START PROVIDED INFORMATION
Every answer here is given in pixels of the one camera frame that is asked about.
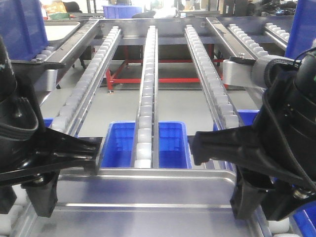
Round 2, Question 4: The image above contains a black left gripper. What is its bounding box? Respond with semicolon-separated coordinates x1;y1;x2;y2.
0;42;103;218

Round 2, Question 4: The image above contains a red metal cart frame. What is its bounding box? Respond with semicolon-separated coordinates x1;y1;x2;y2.
105;45;225;92

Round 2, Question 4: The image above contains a right steel divider rail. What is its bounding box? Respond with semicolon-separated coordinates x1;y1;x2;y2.
206;17;257;60

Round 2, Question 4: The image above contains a far left roller track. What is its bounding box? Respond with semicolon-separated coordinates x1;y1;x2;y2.
31;46;55;62

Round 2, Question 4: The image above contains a steel divider rail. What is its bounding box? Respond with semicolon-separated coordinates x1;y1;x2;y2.
206;17;257;60
35;18;100;67

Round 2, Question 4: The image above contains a large blue bin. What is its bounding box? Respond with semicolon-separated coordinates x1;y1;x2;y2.
0;0;48;61
285;0;316;59

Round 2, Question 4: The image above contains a large blue bin top left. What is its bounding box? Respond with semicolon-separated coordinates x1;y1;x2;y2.
0;0;48;61

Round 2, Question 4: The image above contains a blue bin below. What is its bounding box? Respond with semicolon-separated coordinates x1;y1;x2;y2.
101;121;192;169
43;118;53;127
212;109;316;237

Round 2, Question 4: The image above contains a large blue bin top right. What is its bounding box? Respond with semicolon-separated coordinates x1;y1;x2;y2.
285;0;316;59

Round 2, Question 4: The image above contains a far right roller track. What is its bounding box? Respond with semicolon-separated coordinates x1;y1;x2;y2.
228;24;269;58

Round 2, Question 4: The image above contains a distant blue bin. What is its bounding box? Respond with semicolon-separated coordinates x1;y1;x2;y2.
103;5;142;19

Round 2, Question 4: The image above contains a roller track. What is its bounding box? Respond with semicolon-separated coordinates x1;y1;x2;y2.
185;25;300;237
31;46;55;62
228;24;269;58
131;25;159;169
0;40;117;236

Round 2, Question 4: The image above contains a blue bin below centre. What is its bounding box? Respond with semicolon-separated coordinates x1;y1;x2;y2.
101;121;192;169

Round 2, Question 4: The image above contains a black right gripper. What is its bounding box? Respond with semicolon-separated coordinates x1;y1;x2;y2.
191;48;316;193

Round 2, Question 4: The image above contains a middle roller track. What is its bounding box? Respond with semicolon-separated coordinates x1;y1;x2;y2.
131;25;159;169

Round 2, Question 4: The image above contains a left steel divider rail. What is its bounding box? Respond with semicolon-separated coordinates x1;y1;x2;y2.
35;18;100;67

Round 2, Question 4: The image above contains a grey tray far left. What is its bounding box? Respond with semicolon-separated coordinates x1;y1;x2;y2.
44;20;80;41

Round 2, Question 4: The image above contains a blue bin below right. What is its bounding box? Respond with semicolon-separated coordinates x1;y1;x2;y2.
212;109;316;237

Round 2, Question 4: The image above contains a blue bin below left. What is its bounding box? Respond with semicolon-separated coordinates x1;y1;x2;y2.
43;118;53;127

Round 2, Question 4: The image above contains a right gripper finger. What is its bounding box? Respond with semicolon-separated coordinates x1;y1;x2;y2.
230;166;274;220

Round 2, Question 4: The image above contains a silver metal tray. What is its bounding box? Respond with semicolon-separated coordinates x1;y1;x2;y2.
12;168;262;237

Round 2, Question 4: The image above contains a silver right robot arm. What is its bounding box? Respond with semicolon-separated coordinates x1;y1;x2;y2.
192;48;316;221

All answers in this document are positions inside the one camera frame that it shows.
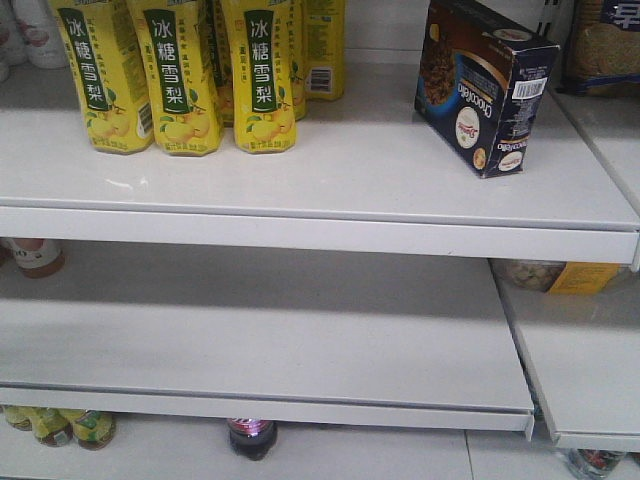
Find yellow pear drink bottle middle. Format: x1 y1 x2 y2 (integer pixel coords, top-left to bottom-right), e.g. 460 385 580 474
127 1 224 157

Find blue cracker pack right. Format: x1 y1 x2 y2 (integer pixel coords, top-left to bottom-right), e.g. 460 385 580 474
560 0 639 99

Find dark cola bottle bottom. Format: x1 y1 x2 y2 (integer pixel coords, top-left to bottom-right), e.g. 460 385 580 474
227 418 278 461

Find yellow pear drink bottle left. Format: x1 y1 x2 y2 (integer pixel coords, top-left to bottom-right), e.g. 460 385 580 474
49 1 153 154

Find yellow pear drink bottle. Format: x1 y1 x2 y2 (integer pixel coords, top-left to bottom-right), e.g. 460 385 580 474
49 1 153 154
127 1 224 157
304 0 346 101
221 1 297 154

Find white pink bottle top left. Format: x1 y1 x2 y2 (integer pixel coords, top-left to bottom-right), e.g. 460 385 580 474
11 0 69 69

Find orange drink bottle lower left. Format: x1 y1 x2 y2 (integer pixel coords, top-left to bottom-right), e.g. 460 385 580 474
5 238 65 279

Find dark blue Chocofello cookie box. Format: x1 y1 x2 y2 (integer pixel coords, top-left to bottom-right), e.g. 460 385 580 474
414 1 560 179

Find yellow pear drink bottle right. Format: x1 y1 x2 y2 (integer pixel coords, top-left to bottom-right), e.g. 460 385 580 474
221 1 297 154

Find white store shelving unit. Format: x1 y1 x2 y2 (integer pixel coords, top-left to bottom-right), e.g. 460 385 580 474
1 1 639 479

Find green tea bottle bottom left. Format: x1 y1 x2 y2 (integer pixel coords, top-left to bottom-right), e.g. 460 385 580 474
70 410 117 450

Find clear tub yellow label cookies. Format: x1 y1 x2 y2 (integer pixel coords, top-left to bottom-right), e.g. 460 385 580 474
490 259 634 295

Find yellow pear drink bottle back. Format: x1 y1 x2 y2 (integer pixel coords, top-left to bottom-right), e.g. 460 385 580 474
304 0 346 101

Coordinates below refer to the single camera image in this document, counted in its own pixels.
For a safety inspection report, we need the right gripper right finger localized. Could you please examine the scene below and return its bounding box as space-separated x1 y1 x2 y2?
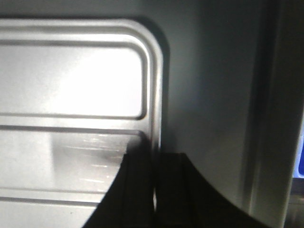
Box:
156 153 266 228

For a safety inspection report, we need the silver metal tray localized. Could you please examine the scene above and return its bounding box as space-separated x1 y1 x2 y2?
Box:
0 0 304 228

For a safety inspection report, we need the lower center blue bin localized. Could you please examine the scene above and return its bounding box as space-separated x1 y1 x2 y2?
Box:
293 134 304 179

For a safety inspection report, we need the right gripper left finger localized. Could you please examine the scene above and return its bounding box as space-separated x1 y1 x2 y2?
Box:
83 139 154 228
END PROVIDED INFORMATION
> [WORK INSTRUCTIONS]
The records are to be retyped in full and exactly, with no image carried over.

> [TASK SOLUTION]
Every answer here is given in pixels of the one camera frame that is asked about.
Round 2, Question 4: The image above contains a black left gripper. What is its bounding box? Respond with semicolon-separated coordinates x1;y1;x2;y2.
0;42;103;218

Round 2, Question 4: The image above contains a red metal cart frame. What is its bounding box? Respond with semicolon-separated coordinates x1;y1;x2;y2.
105;45;225;92

Round 2, Question 4: The image above contains a right steel divider rail. What is its bounding box? Respond with semicolon-separated coordinates x1;y1;x2;y2.
206;17;257;60

Round 2, Question 4: The image above contains a far left roller track. What is its bounding box? Respond with semicolon-separated coordinates x1;y1;x2;y2.
31;46;55;62

Round 2, Question 4: The image above contains a steel divider rail. What is its bounding box? Respond with semicolon-separated coordinates x1;y1;x2;y2.
206;17;257;60
35;18;100;67

Round 2, Question 4: The image above contains a large blue bin. What is its bounding box? Respond with semicolon-separated coordinates x1;y1;x2;y2.
0;0;48;61
285;0;316;59

Round 2, Question 4: The image above contains a large blue bin top left. What is its bounding box? Respond with semicolon-separated coordinates x1;y1;x2;y2.
0;0;48;61

Round 2, Question 4: The image above contains a blue bin below. What is its bounding box? Respond with semicolon-separated coordinates x1;y1;x2;y2.
101;121;192;169
43;118;53;127
212;109;316;237

Round 2, Question 4: The image above contains a large blue bin top right. What is its bounding box? Respond with semicolon-separated coordinates x1;y1;x2;y2.
285;0;316;59

Round 2, Question 4: The image above contains a far right roller track. What is its bounding box? Respond with semicolon-separated coordinates x1;y1;x2;y2.
228;24;269;58

Round 2, Question 4: The image above contains a distant blue bin. What is its bounding box? Respond with semicolon-separated coordinates x1;y1;x2;y2.
103;5;142;19

Round 2, Question 4: The image above contains a roller track. What is its bounding box? Respond with semicolon-separated coordinates x1;y1;x2;y2.
185;25;300;237
31;46;55;62
228;24;269;58
131;25;159;169
0;40;117;236

Round 2, Question 4: The image above contains a blue bin below centre. What is its bounding box? Respond with semicolon-separated coordinates x1;y1;x2;y2.
101;121;192;169

Round 2, Question 4: The image above contains a black right gripper. What is its bounding box? Respond with semicolon-separated coordinates x1;y1;x2;y2.
191;48;316;193

Round 2, Question 4: The image above contains a middle roller track. What is its bounding box? Respond with semicolon-separated coordinates x1;y1;x2;y2.
131;25;159;169

Round 2, Question 4: The image above contains a left steel divider rail. What is its bounding box? Respond with semicolon-separated coordinates x1;y1;x2;y2.
35;18;100;67

Round 2, Question 4: The image above contains a grey tray far left. What is its bounding box? Respond with semicolon-separated coordinates x1;y1;x2;y2.
44;20;80;41

Round 2, Question 4: The image above contains a blue bin below right. What is its bounding box? Respond with semicolon-separated coordinates x1;y1;x2;y2.
212;109;316;237

Round 2, Question 4: The image above contains a blue bin below left. What is its bounding box? Respond with semicolon-separated coordinates x1;y1;x2;y2.
43;118;53;127

Round 2, Question 4: The image above contains a right gripper finger. What is its bounding box? Respond with semicolon-separated coordinates x1;y1;x2;y2.
230;166;274;220

Round 2, Question 4: The image above contains a silver metal tray. What is its bounding box? Respond with semicolon-separated coordinates x1;y1;x2;y2.
12;168;262;237

Round 2, Question 4: The image above contains a silver right robot arm. What is its bounding box? Respond with semicolon-separated coordinates x1;y1;x2;y2.
192;48;316;221

All answers in this document are positions inside the one camera frame that it shows.
Find yellow pear drink bottle middle. Format: x1 y1 x2 y2 (integer pixel coords, top-left to bottom-right), e.g. 460 385 580 474
127 1 224 157

Find blue cracker pack right. Format: x1 y1 x2 y2 (integer pixel coords, top-left to bottom-right), e.g. 460 385 580 474
560 0 639 99

Find dark cola bottle bottom. Format: x1 y1 x2 y2 (integer pixel coords, top-left to bottom-right), e.g. 460 385 580 474
227 418 278 461

Find yellow pear drink bottle left. Format: x1 y1 x2 y2 (integer pixel coords, top-left to bottom-right), e.g. 460 385 580 474
49 1 153 154

Find yellow pear drink bottle. Format: x1 y1 x2 y2 (integer pixel coords, top-left to bottom-right), e.g. 460 385 580 474
49 1 153 154
127 1 224 157
304 0 346 101
221 1 297 154

Find white pink bottle top left. Format: x1 y1 x2 y2 (integer pixel coords, top-left to bottom-right), e.g. 460 385 580 474
11 0 69 69

Find orange drink bottle lower left. Format: x1 y1 x2 y2 (integer pixel coords, top-left to bottom-right), e.g. 460 385 580 474
5 238 65 279

Find dark blue Chocofello cookie box. Format: x1 y1 x2 y2 (integer pixel coords, top-left to bottom-right), e.g. 460 385 580 474
414 1 560 179

Find yellow pear drink bottle right. Format: x1 y1 x2 y2 (integer pixel coords, top-left to bottom-right), e.g. 460 385 580 474
221 1 297 154

Find white store shelving unit. Format: x1 y1 x2 y2 (integer pixel coords, top-left to bottom-right), e.g. 460 385 580 474
1 1 639 479

Find green tea bottle bottom left. Format: x1 y1 x2 y2 (integer pixel coords, top-left to bottom-right), e.g. 460 385 580 474
70 410 117 450

Find clear tub yellow label cookies. Format: x1 y1 x2 y2 (integer pixel coords, top-left to bottom-right), e.g. 460 385 580 474
490 259 634 295

Find yellow pear drink bottle back. Format: x1 y1 x2 y2 (integer pixel coords, top-left to bottom-right), e.g. 460 385 580 474
304 0 346 101

Coordinates below refer to the single camera image in this document, counted in its own pixels.
For a safety inspection report, we need the right gripper right finger localized. Could you please examine the scene below and return its bounding box as space-separated x1 y1 x2 y2?
Box:
156 153 266 228

For a safety inspection report, we need the silver metal tray localized. Could you please examine the scene above and return its bounding box as space-separated x1 y1 x2 y2?
Box:
0 0 304 228

For a safety inspection report, we need the lower center blue bin localized. Could you please examine the scene above and return its bounding box as space-separated x1 y1 x2 y2?
Box:
293 134 304 179

For a safety inspection report, we need the right gripper left finger localized. Could you please examine the scene above and return its bounding box as space-separated x1 y1 x2 y2?
Box:
83 139 154 228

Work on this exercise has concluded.